● **Aim of the task**:
If a line in the data below contains "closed", copy it.

━━━━━━

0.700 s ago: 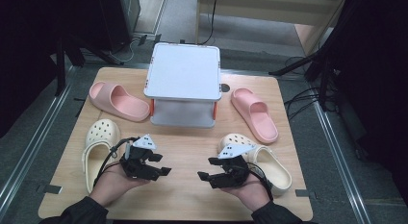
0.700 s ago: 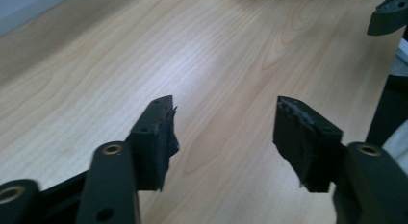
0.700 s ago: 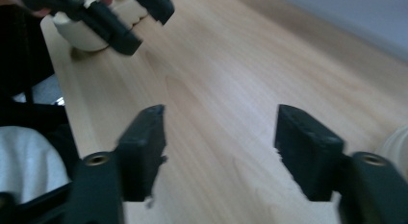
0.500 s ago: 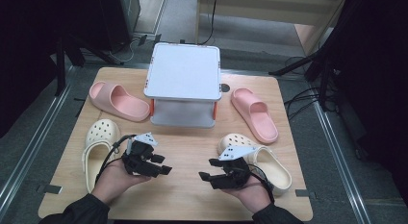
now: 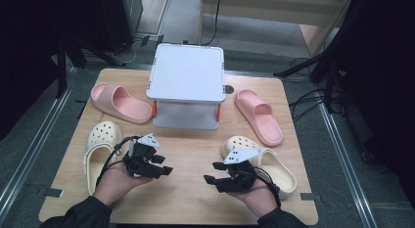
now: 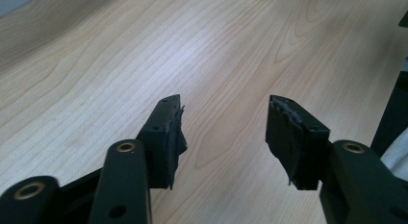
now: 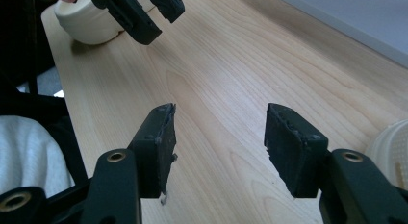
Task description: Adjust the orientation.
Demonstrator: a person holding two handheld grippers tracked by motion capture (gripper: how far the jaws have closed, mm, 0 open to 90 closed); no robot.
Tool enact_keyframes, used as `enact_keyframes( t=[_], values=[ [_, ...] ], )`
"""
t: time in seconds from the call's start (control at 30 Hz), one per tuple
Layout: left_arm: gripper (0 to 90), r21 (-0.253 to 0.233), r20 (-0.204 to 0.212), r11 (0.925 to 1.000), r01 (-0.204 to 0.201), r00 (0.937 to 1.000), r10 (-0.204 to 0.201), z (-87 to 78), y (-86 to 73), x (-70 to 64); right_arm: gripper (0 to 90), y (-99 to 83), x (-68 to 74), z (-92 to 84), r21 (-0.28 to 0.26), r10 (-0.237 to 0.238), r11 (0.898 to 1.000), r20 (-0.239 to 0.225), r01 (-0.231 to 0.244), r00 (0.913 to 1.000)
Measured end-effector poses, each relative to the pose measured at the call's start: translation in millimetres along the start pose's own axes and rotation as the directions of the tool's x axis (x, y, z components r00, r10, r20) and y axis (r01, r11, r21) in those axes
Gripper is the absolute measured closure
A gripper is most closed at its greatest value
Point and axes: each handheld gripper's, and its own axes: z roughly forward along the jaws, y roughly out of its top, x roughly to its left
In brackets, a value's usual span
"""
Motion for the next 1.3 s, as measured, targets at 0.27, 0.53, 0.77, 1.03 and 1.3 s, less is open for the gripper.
enact_keyframes(
  t=[0.27,0.53,0.77,1.03,1.3],
  values=[
    [48.9,-0.018,-0.034,0.9996,0.022,0.9992,-0.023,-9.4,-7.4,2.4,48.6,2.8,0.3,3.7,0.026,-0.041,0.999,0.035,0.04,0.9985],
    [47.1,-0.039,-0.071,0.9969,0.068,0.995,-0.071,-22.2,-20.3,6.9,47.4,12.6,-5.8,10.1,0.014,0.004,1.0,-0.035,-0.004,0.9994],
    [49.5,-0.064,-0.126,0.993,0.1,0.9862,-0.107,-38.0,-32.4,7.7,44.8,17.9,-4.8,18.8,0.044,-0.032,0.998,-0.047,0.034,0.9984],
    [49.3,-0.091,-0.176,0.9827,0.161,0.9687,-0.175,-59.5,-47.8,17.2,43.0,21.2,-5.3,22.1,0.043,-0.048,0.998,-0.061,0.051,0.997],
    [49.3,-0.139,-0.217,0.9657,0.219,0.9447,-0.246,-79.7,-63.5,26.7,42.4,23.0,-6.6,25.0,0.043,-0.057,0.997,-0.069,0.06,0.996]
  ],
)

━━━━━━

● **Exercise response**:
Demonstrator: a person holding two handheld grippers tracked by motion capture (gripper: how far the jaws have closed, mm, 0 open to 90 closed); no robot.
A gripper is most closed at its greatest value

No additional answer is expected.